Thursday, July 14, 2011
News As Theater
Whether it’s the shenanigans in Washington or the drama unfolding with my beloved Dodgers, the stories read more and more like theatre of the absurd. Much of the sports section as well as the national news could easily be moved to the Entertainment pages.
The participants are players in every sense. Insiders in the Capital know the game and play it for keeps. Athletes play their sport as if it really matters but, consciously or not, they are players re-enacting again and again an ancient ritual sublimating their aggression for us. Without them we might have even more wars. At least they leave it on the field.
In both cases there seems to be a tacit acceptance of an agreed-upon lie. In the political realm we are meant to assume that the two parties answer to polar opposite constituencies. In fact both are funded largely by corporate America and as such are committed to no systemic changes. From FDR to Obama, with all stops in between, the script calls for the preservation of our system and expansion of power. The dance between the actors seems at times comic and other times tragic and it keeps cable stations humming.
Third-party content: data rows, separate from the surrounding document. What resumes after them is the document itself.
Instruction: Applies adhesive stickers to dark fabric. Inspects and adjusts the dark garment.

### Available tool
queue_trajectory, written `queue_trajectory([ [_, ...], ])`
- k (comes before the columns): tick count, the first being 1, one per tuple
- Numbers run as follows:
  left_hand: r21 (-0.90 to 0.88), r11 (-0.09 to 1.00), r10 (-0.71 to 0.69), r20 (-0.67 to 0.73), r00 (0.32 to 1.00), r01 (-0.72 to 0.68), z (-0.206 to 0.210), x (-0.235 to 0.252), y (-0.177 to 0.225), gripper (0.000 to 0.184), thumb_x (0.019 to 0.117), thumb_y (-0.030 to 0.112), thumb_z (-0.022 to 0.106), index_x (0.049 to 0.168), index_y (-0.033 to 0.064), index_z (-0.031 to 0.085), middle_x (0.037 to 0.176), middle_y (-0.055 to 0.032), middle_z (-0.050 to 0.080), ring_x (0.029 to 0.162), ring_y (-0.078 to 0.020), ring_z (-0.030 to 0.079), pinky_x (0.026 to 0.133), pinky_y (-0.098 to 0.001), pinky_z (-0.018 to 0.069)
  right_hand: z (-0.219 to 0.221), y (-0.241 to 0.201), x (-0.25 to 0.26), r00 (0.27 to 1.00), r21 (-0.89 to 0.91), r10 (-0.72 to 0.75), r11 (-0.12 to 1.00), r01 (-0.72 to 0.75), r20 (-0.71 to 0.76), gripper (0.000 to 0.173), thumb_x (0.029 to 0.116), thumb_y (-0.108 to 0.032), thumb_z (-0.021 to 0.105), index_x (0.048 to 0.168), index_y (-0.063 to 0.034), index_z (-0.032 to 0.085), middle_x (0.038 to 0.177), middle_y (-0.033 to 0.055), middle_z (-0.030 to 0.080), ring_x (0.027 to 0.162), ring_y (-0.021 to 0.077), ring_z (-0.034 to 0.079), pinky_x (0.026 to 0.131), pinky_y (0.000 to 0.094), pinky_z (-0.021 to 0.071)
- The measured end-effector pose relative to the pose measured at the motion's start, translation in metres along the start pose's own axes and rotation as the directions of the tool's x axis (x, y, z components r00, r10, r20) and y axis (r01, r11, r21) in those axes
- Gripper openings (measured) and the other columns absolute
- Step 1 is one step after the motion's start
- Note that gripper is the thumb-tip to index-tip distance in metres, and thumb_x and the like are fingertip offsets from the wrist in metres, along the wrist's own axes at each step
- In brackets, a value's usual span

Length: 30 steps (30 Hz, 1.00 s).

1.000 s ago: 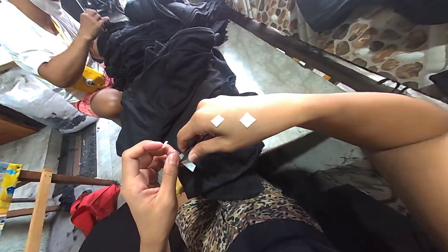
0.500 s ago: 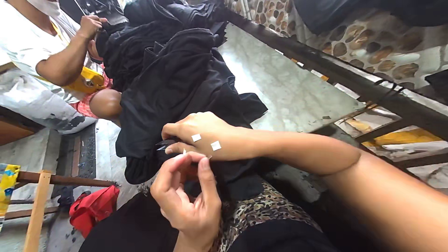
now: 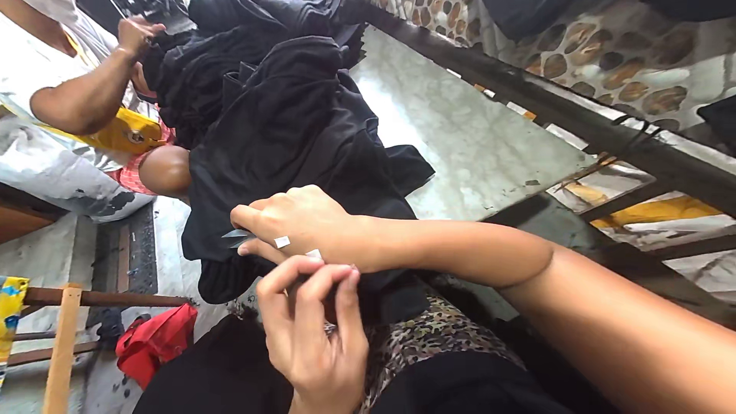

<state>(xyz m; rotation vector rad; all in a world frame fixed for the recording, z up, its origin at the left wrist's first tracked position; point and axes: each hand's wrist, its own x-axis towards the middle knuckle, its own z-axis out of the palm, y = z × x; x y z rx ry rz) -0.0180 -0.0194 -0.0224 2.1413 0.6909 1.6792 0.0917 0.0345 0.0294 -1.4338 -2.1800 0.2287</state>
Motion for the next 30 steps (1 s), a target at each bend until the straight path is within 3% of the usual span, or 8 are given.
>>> queue_trajectory([
  [5, 0.161, 0.983, 0.101, -0.097, 0.99, -0.085, -0.003, -0.002, -0.008, 0.028, 0.095, 0.026, 0.073, 0.108, 0.0054, 0.059, 0.11, -0.0048, 0.048, 0.074, 0.0027, 0.05, 0.064, -0.0082, 0.0444, -0.001, -0.002, 0.002, 0.999, -0.006, 0.002, 1.0, -0.002, 0.047, 0.024, 0.1027, -0.028, 0.061, 0.109, -0.0059, 0.067, 0.082, 0.0091, 0.067, 0.075, 0.0274, 0.067, 0.059, 0.0436, 0.0478],
  [7, 0.039, 0.999, 0.026, -0.099, 0.995, -0.022, -0.013, -0.003, -0.008, 0.037, 0.093, 0.036, 0.075, 0.116, 0.013, 0.057, 0.113, 0.0046, 0.051, 0.076, 0.0069, 0.052, 0.066, -0.0076, 0.0468, -0.001, 0.001, -0.001, 1.0, -0.016, -0.018, 1.0, 0.018, 0.004, 0.023, 0.101, -0.027, 0.063, 0.107, -0.006, 0.068, 0.078, 0.0077, 0.065, 0.071, 0.0261, 0.066, 0.056, 0.0423, 0.0484],
  [9, -0.259, 0.959, -0.128, -0.032, 0.991, 0.116, -0.027, 0.0, -0.009, 0.037, 0.0906, 0.038, 0.077, 0.12, 0.0239, 0.06, 0.117, 0.0154, 0.059, 0.086, 0.0064, 0.062, 0.074, -0.0113, 0.0554, -0.007, 0.009, -0.002, 1.0, 0.037, 0.004, 0.999, -0.005, 0.011, 0.024, 0.1003, -0.027, 0.064, 0.108, -0.0046, 0.069, 0.08, 0.0106, 0.067, 0.074, 0.0298, 0.068, 0.059, 0.0474, 0.0486],
  [12, -0.463, 0.84, -0.287, 0.062, 0.956, 0.282, -0.044, 0.0, -0.018, 0.024, 0.0906, 0.024, 0.077, 0.114, 0.0208, 0.071, 0.117, 0.0121, 0.068, 0.097, -0.0022, 0.069, 0.084, -0.0188, 0.06, -0.024, 0.027, -0.005, 0.995, 0.195, 0.015, 0.98, -0.035, 0.103, 0.024, 0.0996, -0.026, 0.066, 0.108, -0.0048, 0.07, 0.084, 0.0096, 0.069, 0.078, 0.0267, 0.067, 0.065, 0.049, 0.0504],
  [16, -0.421, 0.856, -0.329, 0.004, 0.944, 0.3, -0.048, -0.003, -0.027, 0.008, 0.0917, 0.017, 0.075, 0.099, 0.0153, 0.078, 0.109, 0.0097, 0.071, 0.091, -0.0007, 0.069, 0.079, -0.0161, 0.06, -0.037, 0.05, -0.011, 0.974, 0.4, -0.195, 0.906, 0.134, 0.114, 0.017, 0.0981, -0.019, 0.066, 0.1, -0.0027, 0.071, 0.076, 0.0008, 0.065, 0.065, 0.005, 0.057, 0.058, 0.0244, 0.045],
  [19, -0.412, 0.861, -0.326, 0.0, 0.946, 0.297, -0.047, -0.003, -0.028, 0.006, 0.0914, 0.015, 0.074, 0.096, 0.0141, 0.078, 0.108, 0.0093, 0.07, 0.087, 0.0009, 0.068, 0.076, -0.0141, 0.0591, -0.046, 0.05, -0.017, 0.956, 0.446, -0.259, 0.879, 0.172, 0.14, 0.017, 0.0981, -0.017, 0.066, 0.098, -0.0011, 0.071, 0.07, -0.0024, 0.06, 0.06, -0.0028, 0.05, 0.054, 0.0148, 0.038],
  [25, -0.359, 0.884, -0.297, 0.067, 0.953, 0.301, -0.051, -0.001, -0.028, 0.006, 0.0972, 0.024, 0.068, 0.098, 0.0202, 0.072, 0.113, 0.0117, 0.067, 0.094, -0.0005, 0.067, 0.081, -0.0161, 0.0582, -0.056, 0.048, -0.021, 0.909, 0.551, -0.361, 0.811, 0.197, 0.207, 0.016, 0.0971, -0.014, 0.066, 0.099, 0.001, 0.071, 0.074, -0.0006, 0.066, 0.064, -0.0039, 0.057, 0.057, 0.0122, 0.0451],
  [30, -0.351, 0.881, -0.309, 0.083, 0.947, 0.318, -0.047, -0.002, -0.023, 0.018, 0.0881, 0.009, 0.073, 0.104, 0.0164, 0.069, 0.119, 0.0089, 0.062, 0.092, -0.0011, 0.067, 0.08, -0.0182, 0.0605, -0.061, 0.038, -0.019, 0.874, 0.462, -0.391, 0.856, 0.231, 0.288, 0.019, 0.097, -0.019, 0.068, 0.098, -0.0017, 0.074, 0.074, -0.0011, 0.067, 0.065, -0.0022, 0.058, 0.057, 0.0154, 0.0431],
])
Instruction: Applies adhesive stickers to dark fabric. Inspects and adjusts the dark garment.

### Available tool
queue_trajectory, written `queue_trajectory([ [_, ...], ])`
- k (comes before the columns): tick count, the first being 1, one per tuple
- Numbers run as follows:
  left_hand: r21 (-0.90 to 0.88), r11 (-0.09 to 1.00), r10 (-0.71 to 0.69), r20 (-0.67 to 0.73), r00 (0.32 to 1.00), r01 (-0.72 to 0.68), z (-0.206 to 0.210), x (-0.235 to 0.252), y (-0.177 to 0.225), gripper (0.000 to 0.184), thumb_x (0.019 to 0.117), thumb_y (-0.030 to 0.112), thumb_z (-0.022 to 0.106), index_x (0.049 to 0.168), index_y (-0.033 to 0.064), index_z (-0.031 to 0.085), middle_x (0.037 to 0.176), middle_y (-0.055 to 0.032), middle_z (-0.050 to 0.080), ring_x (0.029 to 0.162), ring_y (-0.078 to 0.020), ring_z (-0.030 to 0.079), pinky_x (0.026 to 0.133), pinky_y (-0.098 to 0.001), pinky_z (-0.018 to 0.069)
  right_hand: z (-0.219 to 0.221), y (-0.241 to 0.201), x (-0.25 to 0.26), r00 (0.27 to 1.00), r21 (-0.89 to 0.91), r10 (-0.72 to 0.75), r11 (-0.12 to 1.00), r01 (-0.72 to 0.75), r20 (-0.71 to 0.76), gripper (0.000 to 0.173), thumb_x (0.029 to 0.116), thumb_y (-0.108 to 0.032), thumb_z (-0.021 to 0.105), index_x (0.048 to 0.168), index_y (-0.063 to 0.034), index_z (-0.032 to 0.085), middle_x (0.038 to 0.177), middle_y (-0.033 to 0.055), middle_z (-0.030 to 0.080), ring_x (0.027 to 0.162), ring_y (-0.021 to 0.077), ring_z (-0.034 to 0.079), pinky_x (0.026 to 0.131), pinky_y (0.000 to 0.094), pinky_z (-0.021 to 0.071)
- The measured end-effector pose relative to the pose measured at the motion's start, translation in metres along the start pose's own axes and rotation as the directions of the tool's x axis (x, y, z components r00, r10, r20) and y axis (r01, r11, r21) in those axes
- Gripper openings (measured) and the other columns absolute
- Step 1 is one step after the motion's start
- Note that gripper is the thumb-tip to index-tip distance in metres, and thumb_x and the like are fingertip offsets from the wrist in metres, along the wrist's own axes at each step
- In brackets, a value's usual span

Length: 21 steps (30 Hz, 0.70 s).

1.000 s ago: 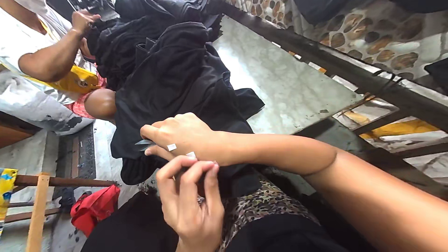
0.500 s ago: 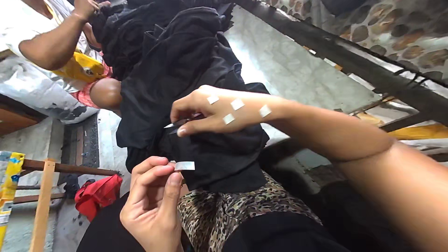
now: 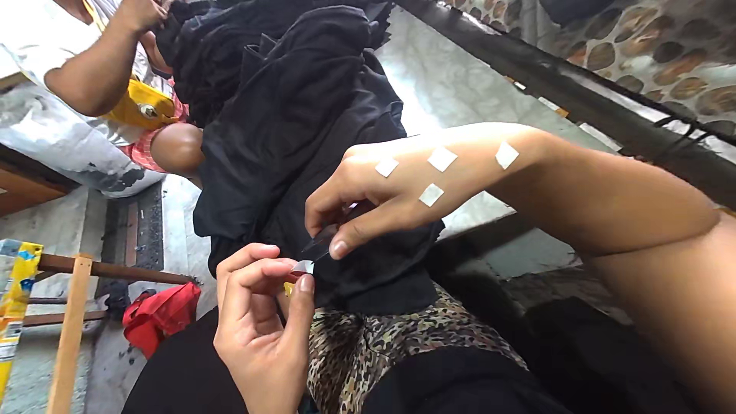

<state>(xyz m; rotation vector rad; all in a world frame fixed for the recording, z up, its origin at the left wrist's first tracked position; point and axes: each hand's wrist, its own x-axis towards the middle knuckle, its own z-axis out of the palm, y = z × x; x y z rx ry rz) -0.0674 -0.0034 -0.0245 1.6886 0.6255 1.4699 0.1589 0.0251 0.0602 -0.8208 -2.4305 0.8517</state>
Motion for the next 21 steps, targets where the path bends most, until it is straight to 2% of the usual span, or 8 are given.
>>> queue_trajectory([
  [5, 0.028, 1.0, -0.007, 0.008, 1.0, 0.007, 0.004, 0.0, 0.001, 0.022, 0.0864, 0.004, 0.071, 0.106, 0.0127, 0.066, 0.117, 0.0074, 0.061, 0.091, -0.0009, 0.067, 0.08, -0.0183, 0.0604, 0.002, -0.003, 0.006, 0.999, -0.061, -0.025, 0.998, 0.026, 0.023, 0.018, 0.0974, -0.019, 0.067, 0.096, -0.0022, 0.075, 0.071, -0.0005, 0.065, 0.064, -0.0004, 0.056, 0.056, 0.0173, 0.0396],
  [10, 0.044, 0.999, -0.009, 0.002, 1.0, 0.009, 0.002, 0.001, 0.001, 0.018, 0.0881, 0.017, 0.074, 0.104, 0.0178, 0.067, 0.119, 0.0102, 0.06, 0.093, 0.0016, 0.064, 0.079, -0.0154, 0.0578, 0.002, -0.008, 0.009, 0.999, -0.127, 0.016, 0.992, -0.012, 0.029, 0.019, 0.0985, -0.022, 0.066, 0.097, -0.0055, 0.075, 0.074, -0.0012, 0.066, 0.067, 0.004, 0.06, 0.058, 0.0226, 0.043],
  [14, 0.016, 1.0, -0.009, -0.01, 1.0, 0.009, 0.003, 0.001, 0.001, 0.021, 0.0863, 0.004, 0.072, 0.104, 0.0154, 0.066, 0.117, 0.0083, 0.061, 0.092, -0.0011, 0.067, 0.08, -0.0189, 0.0608, 0.002, -0.007, 0.011, 0.999, -0.146, 0.009, 0.989, -0.003, 0.037, 0.019, 0.0982, -0.023, 0.067, 0.097, -0.0066, 0.076, 0.073, -0.0023, 0.066, 0.065, 0.0027, 0.058, 0.056, 0.0215, 0.0425],
  [21, 0.031, 1.0, 0.001, -0.003, 1.0, 0.0, 0.004, 0.0, 0.0, 0.023, 0.0849, 0.005, 0.073, 0.105, 0.0135, 0.066, 0.118, 0.007, 0.06, 0.093, -0.0015, 0.067, 0.082, -0.0199, 0.0614, 0.006, -0.013, 0.015, 0.997, -0.156, 0.043, 0.987, -0.034, 0.057, 0.018, 0.0978, -0.024, 0.067, 0.098, -0.0085, 0.076, 0.072, -0.0013, 0.065, 0.066, 0.0068, 0.059, 0.057, 0.0262, 0.043],
])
But greed and muscle prevail over the general welfare with just enough spillover to keep the lid on the working poor and unemployed.
The spectrum has moved so far to the right that the paleo-conservatives have ceded their place to a screaming horde of evangelical / racist / anarchists while the Democrats are indistinguishable from Richard Nixon in his foreign adventures and domestic social programs.
The current debate over raising the debt ceiling feels like a Gilbert & Sullivan operetta or Shakespearean comedy. Nothing receives much ado. What loomed large and unsolvable in the first act disappears in the next act. Deceit, bluster and buffoonery carry the day.
The Supreme Court, bending interpretation as they do, bears a strong resemblance to the judge in Trial By Jury. When our president correctly called for a removal of troops from Afghanistan I couldn’t help think of the song in The Gondoliers:
In enterprise of martial kind
when there was any fighting
he led his regiment from behind
he found it less exciting
but when, away, his regiment ran
his place was in the fore, O
that celebrated, cultivated, underrated nobleman
the Duke of Plaza-Toro.
The cast and scenario of the day’s headlines make our own imagination seem impoverished. Who could have imagined the demise of the Dodgers, over a marital squabble? Bankruptcy with seven homes? An empty stadium?
The actual far exceeds the fiction of our most fertile minds. Rush Limbaugh is a comic book character in appearance and deed along with Joe the Plumber. Spitzer and Weiner (who fumbled their balls on the one-yard line), Barry Bonds (he of the enlarged head), Clarence Thomas (who carries Scalia’s briefcase), Sarah Palin and Michelle Bachman (dangerous fools), and Rupert (with his feral foxes) are all larger than life and more laughable than anything Dickens might have penned. Is there a novelist who could have conjured the scenario of a Court appointed George W. Bush followed by 9-11? The emergence of Barack Obama seems like a reject from Frank Capra. Is there a better paradigm for the avarice of Capitalism and the pyramidal structure of Wall St. than Bernie Madoff?
This is a line-up beyond any casting director’s wildest dream; a satire that writes itself. A tragedy of an empire’s decline and fall. Add a score and we’ve got a musical with an unlimited run. We are both in the chorus and watching from sixth row center.